-- Task directions --
Your output should be the complete listing, repeated exactly.

-- Information supplied --
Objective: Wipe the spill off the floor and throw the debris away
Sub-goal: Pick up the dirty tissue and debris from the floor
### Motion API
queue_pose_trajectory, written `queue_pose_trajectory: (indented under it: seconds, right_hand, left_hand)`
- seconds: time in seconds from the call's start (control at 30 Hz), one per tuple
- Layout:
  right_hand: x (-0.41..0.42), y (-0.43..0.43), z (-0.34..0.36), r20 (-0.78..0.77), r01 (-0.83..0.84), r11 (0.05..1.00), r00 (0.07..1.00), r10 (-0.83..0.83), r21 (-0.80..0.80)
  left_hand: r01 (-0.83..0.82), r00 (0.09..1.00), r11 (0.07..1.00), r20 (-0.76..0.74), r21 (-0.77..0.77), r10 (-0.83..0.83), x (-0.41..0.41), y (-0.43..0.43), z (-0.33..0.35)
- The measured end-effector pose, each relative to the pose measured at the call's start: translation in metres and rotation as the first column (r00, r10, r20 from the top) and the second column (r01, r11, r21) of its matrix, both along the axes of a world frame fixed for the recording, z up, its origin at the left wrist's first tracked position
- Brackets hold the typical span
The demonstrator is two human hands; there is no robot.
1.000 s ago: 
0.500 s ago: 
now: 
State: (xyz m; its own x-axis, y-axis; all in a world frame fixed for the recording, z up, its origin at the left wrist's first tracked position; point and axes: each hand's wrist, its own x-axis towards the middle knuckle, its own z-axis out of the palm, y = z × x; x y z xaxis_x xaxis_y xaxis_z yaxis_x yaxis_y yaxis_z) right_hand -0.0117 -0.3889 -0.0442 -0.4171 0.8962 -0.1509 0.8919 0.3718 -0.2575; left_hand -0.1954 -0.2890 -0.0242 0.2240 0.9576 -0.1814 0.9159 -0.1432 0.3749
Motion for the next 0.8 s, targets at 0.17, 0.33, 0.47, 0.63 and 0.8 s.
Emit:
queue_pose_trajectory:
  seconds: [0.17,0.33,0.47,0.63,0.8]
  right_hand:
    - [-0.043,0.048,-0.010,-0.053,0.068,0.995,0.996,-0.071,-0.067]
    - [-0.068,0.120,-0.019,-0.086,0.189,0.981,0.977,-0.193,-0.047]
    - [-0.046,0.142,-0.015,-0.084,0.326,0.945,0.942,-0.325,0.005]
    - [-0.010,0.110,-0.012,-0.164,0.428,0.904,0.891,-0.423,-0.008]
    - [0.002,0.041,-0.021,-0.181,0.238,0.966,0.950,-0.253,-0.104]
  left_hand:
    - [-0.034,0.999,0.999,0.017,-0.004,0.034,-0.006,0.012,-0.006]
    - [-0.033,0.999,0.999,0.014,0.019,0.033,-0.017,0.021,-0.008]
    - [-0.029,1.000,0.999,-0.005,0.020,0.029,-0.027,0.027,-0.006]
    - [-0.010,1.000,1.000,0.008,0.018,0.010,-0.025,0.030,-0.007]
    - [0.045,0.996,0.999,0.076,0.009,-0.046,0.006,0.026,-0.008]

-- Output below --
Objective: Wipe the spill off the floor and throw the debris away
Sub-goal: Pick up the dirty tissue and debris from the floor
### Motion API
queue_pose_trajectory, written `queue_pose_trajectory: (indented under it: seconds, right_hand, left_hand)`
- seconds: time in seconds from the call's start (control at 30 Hz), one per tuple
- Layout:
  right_hand: x (-0.41..0.42), y (-0.43..0.43), z (-0.34..0.36), r20 (-0.78..0.77), r01 (-0.83..0.84), r11 (0.05..1.00), r00 (0.07..1.00), r10 (-0.83..0.83), r21 (-0.80..0.80)
  left_hand: r01 (-0.83..0.82), r00 (0.09..1.00), r11 (0.07..1.00), r20 (-0.76..0.74), r21 (-0.77..0.77), r10 (-0.83..0.83), x (-0.41..0.41), y (-0.43..0.43), z (-0.33..0.35)
- The measured end-effector pose, each relative to the pose measured at the call's start: translation in metres and rotation as the first column (r00, r10, r20 from the top) and the second column (r01, r11, r21) of its matrix, both along the axes of a world frame fixed for the recording, z up, its origin at the left wrist's first tracked position
- Brackets hold the typical span
The demonstrator is two human hands; there is no robot.
1.000 s ago: 
0.500 s ago: 
now: 
State: (xyz m; its own x-axis, y-axis; all in a world frame fixed for the recording, z up, its origin at the left wrist's first tracked position; point and axes: each hand's wrist, its own x-axis towards the middle knuckle, its own z-axis out of the palm, y = z × x; x y z xaxis_x xaxis_y xaxis_z yaxis_x yaxis_y yaxis_z) right_hand -0.0117 -0.3889 -0.0442 -0.4171 0.8962 -0.1509 0.8919 0.3718 -0.2575; left_hand -0.1954 -0.2890 -0.0242 0.2240 0.9576 -0.1814 0.9159 -0.1432 0.3749
Motion for the next 0.8 s, targets at 0.17, 0.33, 0.47, 0.63 and 0.8 s.
Emit:
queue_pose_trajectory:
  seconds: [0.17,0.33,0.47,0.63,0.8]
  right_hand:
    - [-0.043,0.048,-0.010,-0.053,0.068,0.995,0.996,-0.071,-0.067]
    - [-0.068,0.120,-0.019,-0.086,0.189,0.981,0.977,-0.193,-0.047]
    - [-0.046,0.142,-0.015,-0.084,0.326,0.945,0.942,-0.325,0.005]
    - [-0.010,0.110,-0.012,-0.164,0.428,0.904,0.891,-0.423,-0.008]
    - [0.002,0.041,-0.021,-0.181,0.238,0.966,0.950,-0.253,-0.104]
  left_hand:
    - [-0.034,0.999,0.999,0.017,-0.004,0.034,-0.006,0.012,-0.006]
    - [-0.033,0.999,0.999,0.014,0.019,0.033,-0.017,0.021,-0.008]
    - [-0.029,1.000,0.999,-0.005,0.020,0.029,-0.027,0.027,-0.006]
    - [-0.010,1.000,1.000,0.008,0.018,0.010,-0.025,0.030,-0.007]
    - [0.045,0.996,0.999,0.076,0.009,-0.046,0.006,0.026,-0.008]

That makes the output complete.